> Try it
In the data that follows, find the line with "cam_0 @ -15"; transcribe it, every later line up to the one with "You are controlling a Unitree", and that line as well, exactly and with no others.

Records from a data source:

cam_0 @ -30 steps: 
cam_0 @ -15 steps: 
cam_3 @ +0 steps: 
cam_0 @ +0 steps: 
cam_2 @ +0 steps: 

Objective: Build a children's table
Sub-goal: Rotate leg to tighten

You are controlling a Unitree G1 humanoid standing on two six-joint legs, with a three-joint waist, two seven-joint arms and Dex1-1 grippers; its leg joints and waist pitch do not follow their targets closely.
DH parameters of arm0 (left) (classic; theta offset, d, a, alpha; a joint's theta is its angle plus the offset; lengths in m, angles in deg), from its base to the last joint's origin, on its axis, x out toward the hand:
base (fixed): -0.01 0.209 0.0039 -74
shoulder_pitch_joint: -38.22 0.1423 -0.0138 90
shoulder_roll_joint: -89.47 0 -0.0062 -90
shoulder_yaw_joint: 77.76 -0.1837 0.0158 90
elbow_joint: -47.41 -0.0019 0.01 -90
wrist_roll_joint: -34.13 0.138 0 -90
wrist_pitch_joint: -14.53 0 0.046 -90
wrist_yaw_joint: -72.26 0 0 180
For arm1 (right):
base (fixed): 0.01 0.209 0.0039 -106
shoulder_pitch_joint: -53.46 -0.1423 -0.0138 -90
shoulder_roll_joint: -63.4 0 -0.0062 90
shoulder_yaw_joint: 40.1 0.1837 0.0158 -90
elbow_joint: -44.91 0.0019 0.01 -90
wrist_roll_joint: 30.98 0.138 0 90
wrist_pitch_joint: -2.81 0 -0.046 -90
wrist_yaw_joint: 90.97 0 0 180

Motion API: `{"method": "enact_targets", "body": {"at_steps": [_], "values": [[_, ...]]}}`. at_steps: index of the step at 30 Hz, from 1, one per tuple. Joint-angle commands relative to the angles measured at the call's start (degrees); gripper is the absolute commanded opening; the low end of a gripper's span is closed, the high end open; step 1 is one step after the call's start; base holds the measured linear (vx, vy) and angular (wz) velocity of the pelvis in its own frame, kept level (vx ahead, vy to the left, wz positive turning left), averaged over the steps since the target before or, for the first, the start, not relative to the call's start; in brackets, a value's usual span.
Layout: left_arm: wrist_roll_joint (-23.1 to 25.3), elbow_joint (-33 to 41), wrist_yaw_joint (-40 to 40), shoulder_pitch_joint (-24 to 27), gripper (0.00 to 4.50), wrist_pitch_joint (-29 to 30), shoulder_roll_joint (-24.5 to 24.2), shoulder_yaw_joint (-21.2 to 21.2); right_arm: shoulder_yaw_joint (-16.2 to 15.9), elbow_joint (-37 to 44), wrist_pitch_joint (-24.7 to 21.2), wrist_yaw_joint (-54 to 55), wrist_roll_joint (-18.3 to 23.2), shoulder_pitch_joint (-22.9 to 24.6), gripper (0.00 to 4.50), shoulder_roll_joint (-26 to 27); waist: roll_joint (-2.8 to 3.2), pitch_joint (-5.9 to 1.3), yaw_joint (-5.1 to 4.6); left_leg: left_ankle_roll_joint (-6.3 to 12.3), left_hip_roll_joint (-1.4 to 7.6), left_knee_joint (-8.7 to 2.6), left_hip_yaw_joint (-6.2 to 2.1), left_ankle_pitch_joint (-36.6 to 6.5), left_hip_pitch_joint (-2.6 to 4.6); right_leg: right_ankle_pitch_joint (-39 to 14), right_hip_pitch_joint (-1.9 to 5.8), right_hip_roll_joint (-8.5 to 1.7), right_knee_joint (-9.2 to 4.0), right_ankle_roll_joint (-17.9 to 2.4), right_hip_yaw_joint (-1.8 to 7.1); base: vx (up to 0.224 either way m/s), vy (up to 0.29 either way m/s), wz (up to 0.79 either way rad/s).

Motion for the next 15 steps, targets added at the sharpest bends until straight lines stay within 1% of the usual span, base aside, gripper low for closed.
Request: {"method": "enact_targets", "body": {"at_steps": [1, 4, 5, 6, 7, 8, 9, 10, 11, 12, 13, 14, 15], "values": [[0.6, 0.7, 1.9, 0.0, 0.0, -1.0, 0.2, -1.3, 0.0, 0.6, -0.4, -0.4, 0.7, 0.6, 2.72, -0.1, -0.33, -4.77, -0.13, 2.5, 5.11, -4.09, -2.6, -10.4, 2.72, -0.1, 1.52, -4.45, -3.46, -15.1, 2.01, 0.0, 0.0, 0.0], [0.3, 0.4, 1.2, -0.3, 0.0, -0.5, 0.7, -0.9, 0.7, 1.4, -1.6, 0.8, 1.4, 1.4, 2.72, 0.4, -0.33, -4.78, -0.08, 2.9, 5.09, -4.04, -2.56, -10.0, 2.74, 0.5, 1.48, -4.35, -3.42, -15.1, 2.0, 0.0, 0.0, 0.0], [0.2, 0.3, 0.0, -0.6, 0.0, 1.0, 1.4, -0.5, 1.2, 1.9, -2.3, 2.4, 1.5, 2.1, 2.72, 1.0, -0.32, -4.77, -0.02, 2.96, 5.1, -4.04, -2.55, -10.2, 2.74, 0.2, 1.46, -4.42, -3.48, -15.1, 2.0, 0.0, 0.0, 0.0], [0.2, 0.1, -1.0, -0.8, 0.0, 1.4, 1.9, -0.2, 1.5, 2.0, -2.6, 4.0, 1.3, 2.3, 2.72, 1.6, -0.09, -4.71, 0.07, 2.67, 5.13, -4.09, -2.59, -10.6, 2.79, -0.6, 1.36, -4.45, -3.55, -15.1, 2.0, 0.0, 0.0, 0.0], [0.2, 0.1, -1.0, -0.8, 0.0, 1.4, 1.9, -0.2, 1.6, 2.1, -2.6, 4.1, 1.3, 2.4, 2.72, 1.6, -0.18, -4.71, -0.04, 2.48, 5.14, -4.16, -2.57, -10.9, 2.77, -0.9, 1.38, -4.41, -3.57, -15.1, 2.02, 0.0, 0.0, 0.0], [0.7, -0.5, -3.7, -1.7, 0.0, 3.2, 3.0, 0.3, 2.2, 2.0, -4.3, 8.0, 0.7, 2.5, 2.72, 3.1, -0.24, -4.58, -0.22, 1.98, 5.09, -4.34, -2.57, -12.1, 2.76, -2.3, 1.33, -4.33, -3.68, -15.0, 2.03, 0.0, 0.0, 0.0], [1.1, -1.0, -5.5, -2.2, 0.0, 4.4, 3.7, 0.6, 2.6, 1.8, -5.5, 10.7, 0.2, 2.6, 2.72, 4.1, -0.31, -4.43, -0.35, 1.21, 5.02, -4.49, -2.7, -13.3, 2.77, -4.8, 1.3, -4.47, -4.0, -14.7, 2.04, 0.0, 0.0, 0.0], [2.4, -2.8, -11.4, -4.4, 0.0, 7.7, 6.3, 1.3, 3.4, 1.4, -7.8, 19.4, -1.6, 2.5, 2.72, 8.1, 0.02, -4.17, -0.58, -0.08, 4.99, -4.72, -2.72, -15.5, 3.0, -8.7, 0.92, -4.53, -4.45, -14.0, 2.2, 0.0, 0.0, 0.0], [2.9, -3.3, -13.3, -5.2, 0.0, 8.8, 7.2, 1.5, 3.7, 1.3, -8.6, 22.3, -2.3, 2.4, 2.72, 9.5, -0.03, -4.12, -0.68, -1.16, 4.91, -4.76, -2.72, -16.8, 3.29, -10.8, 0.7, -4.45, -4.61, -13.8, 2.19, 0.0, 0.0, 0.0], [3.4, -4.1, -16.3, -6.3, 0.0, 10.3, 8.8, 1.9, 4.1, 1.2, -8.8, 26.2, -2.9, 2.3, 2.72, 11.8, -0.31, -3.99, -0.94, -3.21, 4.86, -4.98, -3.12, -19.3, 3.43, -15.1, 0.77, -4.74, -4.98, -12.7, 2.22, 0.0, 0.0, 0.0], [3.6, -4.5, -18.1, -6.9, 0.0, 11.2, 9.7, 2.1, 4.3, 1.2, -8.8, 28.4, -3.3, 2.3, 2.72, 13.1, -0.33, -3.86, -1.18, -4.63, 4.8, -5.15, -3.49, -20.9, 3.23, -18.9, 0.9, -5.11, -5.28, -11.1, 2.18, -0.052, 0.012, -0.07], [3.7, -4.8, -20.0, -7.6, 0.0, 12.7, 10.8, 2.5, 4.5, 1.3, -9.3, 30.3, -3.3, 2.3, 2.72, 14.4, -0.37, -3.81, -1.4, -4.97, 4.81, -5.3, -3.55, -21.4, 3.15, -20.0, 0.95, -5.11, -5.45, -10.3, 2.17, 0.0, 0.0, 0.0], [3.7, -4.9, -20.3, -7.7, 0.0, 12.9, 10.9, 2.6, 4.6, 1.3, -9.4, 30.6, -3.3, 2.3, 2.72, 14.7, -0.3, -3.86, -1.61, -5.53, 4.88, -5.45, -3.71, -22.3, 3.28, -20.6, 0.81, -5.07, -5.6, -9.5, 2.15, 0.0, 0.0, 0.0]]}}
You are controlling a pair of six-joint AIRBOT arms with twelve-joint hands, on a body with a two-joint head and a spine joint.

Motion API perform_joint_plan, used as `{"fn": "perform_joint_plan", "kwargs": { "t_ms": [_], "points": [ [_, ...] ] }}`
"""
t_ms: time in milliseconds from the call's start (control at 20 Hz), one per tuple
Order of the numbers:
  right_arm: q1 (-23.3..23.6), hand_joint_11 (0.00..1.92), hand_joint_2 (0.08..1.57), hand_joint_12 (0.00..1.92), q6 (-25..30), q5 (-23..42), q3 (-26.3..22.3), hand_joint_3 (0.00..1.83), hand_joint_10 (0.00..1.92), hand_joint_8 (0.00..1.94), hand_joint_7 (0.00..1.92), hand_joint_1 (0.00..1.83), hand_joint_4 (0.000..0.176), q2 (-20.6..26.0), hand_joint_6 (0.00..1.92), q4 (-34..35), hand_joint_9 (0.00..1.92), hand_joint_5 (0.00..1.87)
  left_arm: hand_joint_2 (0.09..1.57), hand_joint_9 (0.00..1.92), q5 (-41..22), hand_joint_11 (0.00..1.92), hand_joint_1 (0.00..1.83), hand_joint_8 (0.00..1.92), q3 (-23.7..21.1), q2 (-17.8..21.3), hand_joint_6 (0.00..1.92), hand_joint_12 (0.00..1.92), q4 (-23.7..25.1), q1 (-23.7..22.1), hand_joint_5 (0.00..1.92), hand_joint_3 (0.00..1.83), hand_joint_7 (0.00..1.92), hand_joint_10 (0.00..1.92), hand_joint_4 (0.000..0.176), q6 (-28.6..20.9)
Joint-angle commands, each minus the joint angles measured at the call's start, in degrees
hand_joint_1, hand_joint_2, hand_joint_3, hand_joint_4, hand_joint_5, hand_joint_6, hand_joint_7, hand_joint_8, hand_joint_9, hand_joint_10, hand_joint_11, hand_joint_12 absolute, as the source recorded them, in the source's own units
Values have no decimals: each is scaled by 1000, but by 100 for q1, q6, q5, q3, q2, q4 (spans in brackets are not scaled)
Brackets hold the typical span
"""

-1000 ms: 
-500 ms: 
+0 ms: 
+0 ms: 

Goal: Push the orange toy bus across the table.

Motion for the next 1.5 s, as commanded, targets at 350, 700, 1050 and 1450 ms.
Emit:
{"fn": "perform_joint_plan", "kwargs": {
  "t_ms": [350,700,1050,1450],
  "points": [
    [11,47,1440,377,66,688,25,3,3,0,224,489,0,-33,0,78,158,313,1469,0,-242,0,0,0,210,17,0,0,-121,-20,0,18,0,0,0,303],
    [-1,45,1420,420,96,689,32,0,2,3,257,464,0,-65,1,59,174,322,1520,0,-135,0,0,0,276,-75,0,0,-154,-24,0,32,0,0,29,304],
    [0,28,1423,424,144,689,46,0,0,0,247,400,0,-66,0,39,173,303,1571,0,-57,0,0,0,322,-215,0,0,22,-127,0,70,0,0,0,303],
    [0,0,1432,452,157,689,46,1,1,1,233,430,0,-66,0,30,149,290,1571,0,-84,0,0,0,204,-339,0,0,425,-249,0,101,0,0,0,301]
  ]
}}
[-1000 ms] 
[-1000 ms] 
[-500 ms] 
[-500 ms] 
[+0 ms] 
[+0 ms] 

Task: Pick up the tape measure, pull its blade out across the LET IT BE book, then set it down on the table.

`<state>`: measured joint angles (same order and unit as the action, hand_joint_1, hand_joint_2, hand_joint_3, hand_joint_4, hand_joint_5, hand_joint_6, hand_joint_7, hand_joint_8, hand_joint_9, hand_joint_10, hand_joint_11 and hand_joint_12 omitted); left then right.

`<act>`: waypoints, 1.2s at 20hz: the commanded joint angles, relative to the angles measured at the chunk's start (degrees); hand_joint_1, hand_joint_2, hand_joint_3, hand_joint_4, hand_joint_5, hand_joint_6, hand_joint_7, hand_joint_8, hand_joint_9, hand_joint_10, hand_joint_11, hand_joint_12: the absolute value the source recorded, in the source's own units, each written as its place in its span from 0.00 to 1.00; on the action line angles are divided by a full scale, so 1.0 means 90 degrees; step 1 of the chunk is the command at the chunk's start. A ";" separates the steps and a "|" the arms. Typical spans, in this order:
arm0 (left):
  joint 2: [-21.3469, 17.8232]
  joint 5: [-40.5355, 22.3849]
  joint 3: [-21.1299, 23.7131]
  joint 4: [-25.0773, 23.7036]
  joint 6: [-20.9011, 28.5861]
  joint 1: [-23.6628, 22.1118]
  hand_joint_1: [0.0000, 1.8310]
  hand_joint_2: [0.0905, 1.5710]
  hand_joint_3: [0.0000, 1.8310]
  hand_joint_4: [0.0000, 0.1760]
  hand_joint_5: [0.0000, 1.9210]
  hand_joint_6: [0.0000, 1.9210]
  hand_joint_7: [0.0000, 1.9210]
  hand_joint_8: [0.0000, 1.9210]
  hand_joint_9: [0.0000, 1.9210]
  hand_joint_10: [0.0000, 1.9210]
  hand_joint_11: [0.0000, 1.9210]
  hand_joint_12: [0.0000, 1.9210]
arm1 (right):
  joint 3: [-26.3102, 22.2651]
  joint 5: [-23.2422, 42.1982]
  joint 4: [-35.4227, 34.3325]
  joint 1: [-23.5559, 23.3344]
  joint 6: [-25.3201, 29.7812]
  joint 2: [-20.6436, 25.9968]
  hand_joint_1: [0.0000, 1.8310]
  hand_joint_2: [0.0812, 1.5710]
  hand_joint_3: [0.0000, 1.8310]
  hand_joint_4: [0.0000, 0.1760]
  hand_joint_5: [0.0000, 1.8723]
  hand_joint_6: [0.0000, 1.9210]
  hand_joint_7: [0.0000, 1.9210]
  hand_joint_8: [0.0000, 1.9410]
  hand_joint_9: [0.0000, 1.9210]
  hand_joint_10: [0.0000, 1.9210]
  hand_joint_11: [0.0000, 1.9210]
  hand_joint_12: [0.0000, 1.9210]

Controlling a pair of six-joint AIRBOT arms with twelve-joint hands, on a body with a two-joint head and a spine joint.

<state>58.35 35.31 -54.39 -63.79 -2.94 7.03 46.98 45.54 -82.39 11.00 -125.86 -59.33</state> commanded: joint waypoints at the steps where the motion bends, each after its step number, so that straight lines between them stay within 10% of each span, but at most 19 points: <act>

> Solution for this task
cam_0 @ -15 steps: 
cam_3 @ +0 steps: 
cam_0 @ +0 steps: 
cam_2 @ +0 steps: 

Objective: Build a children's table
Sub-goal: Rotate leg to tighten

You are controlling a Unitree G1 humanoid standing on two six-joint legs, with a three-joint waist, two seven-joint arms and Dex1-1 grippers; its leg joints and waist pitch do not follow their targets closely.

No more output is needed.